» **Task prompt**: Return the lines exactly as they stand, from the first of the material through the line containing "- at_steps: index".

» **Given material**:
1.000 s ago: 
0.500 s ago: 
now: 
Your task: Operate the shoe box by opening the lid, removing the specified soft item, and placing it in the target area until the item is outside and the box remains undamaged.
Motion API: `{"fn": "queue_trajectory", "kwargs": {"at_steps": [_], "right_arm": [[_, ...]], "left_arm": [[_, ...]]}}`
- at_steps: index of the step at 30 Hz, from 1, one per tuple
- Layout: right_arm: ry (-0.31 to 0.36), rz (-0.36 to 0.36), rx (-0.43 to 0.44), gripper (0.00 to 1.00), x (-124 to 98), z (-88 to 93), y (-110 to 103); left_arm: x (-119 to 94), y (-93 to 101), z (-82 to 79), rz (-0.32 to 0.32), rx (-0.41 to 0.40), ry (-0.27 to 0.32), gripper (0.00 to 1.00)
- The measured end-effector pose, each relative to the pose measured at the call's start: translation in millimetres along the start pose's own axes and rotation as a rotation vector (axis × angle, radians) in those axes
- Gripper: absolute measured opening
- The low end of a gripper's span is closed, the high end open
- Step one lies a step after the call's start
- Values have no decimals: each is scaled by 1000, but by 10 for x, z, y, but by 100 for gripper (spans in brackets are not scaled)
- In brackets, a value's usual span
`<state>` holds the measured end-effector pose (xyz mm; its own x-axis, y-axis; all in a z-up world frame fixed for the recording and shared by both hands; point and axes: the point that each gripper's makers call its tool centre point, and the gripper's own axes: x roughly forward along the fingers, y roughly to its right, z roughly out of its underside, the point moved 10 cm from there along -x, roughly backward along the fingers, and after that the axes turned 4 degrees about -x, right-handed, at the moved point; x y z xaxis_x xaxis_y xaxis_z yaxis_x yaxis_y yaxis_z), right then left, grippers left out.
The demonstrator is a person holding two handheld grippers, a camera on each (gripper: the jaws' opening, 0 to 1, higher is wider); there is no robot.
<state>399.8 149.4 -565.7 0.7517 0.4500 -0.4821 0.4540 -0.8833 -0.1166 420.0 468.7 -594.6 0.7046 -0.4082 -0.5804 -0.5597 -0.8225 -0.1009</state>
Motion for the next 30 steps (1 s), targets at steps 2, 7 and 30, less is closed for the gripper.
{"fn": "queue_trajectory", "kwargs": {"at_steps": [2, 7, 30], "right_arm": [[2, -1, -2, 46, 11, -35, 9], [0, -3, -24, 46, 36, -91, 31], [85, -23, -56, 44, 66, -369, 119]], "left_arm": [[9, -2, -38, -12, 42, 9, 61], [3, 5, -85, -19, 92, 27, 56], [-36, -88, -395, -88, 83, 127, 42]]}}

» **Result of this task**:
1.000 s ago: 
0.500 s ago: 
now: 
Your task: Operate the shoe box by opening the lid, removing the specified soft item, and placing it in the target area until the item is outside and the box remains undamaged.
Motion API: `{"fn": "queue_trajectory", "kwargs": {"at_steps": [_], "right_arm": [[_, ...]], "left_arm": [[_, ...]]}}`
- at_steps: index of the step at 30 Hz, from 1, one per tuple

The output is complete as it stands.